I haven't yet been here for three months and I'm already on TV. Notice I didn't say I was on TV. I am on TV. Here's the story: as I've mentioned before, Sunday nights between now and Mardi Gras are little versions of the main event: a three day party in the central square of Port-au-Prince with a half million people, or one in sixteen Haitians.
So last Sunday, I went with friends to get an "avangou" - foretaste - up in my neighborhood of Petionville. It was wild. There were thousands of people, deafening music, and giant floats going by loaded with so many people they looked ready to fall apart. I watched from the upstairs of a pizza joint which hosts their own big party each time. There was a cameraman interviewing revelers and I got some airtime without knowing it. The footage was incorporated into an advertisement for the pizza place and played over and over on TV. I still haven't seen it - except for a soccer game I haven't seen but five minutes of Haitian TV - but I've had several people mention they saw me, all on different days at different times. There was music playing, so it's a given that I look like a doofus. I just hope the camera doesn't magnify the doofus factor even more.
But anyway, Kanaval. It was quite a sight. It reminded me a lot of a giant mosh pit. But the pit was everywhere. As far as I could see the streets were boiling with people. They had to be shoved aside by the police to make room for the floats. One minute a chunk of people would start jumping and singing. Then a human train would form and start chugging a hundred people together through the crowd. Inevitably fights would break out, sometimes just two guys, sometimes twenty. But it seemed like almost every time, after a few seconds of flying fists there would be an embrace, high fives all around, and more jumping and smiling. Bizarre, I tell you. The air was supercharged with electricity, and the powerlines were not. I know this because there were guys on the floats that would lift the thick wires by hand as the float snailed along beneath, probably going a quarter of a mile an hour.
Around 9:30 there were a couple of loud pops. Then screams, then several more of what I realized were gunshots. Everyone up in the restaurant hit the deck, and half a block away I watched the street that had just been full of people instantly clear. We still don't know what happened, though it was probably just someone firing straight up. But within 30 seconds the music was back on, the empty oval of street shrunk and disappeared, and it was as if nothing had happened.
And the music! I've really never heard anything like it. Political, raw, emotional, yet peppy. I remember my friend Jason Holstrom talking about some of the Caribbean music he had listened to and he described it in similar terms. The songs denounce insecurity and kidnapping as well as UN occupation and US, French and Canadian influence, but you'd think they were talking about soccer or beautiful women or whatever else usually shows up in happy Latin American pop.
And speaking of soccer, two nights ago Haiti won the Caribbean cup, beating Trinidad 2-1. It was yet another occasion for streets full of people and celebratory gunfire. As much as Haitians love football, they haven't had a decent team in a long time. Digicell is a Caribbean cell phone company that has ads up everywhere here. They basically bought the Haitian team and trained them and turned them into champions in a single year. The tallest building in Port-au-Prince (probably about 12 stories) is the Digicell headquarters. Their ads are in French sometimes and Creole other times. My favorite one shows three girls laughing together with a caption that says, "Friendship is sacred. And so is Digicell."

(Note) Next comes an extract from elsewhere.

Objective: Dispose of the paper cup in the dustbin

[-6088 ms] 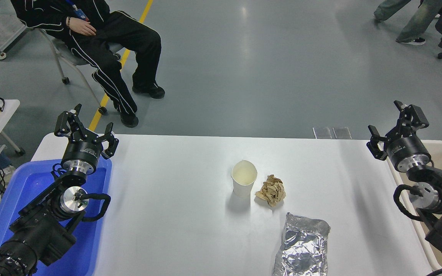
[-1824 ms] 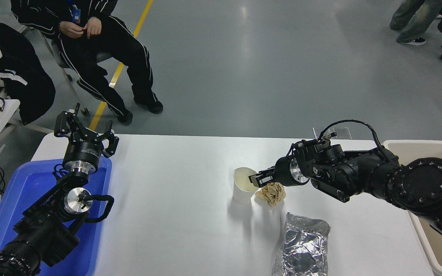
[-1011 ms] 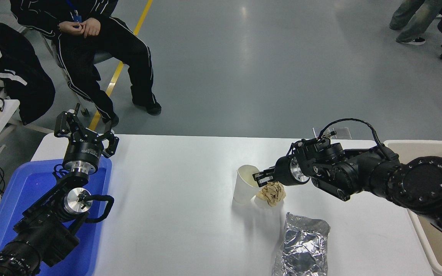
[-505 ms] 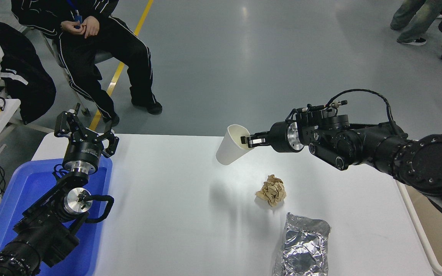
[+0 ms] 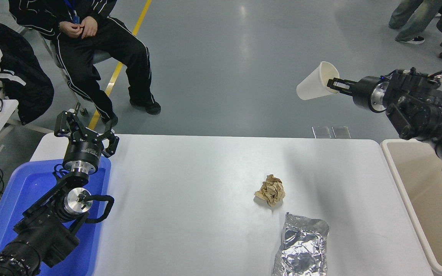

The cell phone thing is interesting here. As far as I can tell it's the only growth industry besides private security guards. It's great what they did for the football team, and all the street signs in my neighborhood are there, courtesy of Digicell. And yet, I've got to ask, is this a good thing? Cell phones are ubiquitous here, just as much as anywhere in North America. Maybe more so. It's not at all uncommon for people to carry three of them, one for each major provider, since calls are free between phones of the same company. Last year the president of Digicell, in an inspirational speech, declared that he had a dream that one day every resident of City Soleil would have a Digicell phone. City Soleil, a slum on the edge of the water in Port-au-Prince, is hands down the most wretched concentration of human suffering in the Western Hemisphere. We should all be dreaming that people there don't starve. But if the other slums of Port-au-Prince are any guide, the Digicell president may see his dream come to pass. Cell phones are becoming common to the point that even though they cost money, money that most people don't have, they're worth any sacrifice. The social pressure must be tremendous. I say this because I don't think it's possible that the convenience of a cell phone is really worth the amount people pay for them. And it's only pre-paid cards here. But I suppose every society has its own irrational "needs" that are little more than keeping up with the Joneses on a massive scale. Like I should talk. I held out until the ripe year of 2003 to get a cell phone, and within weeks it was impossible to imagine life without it.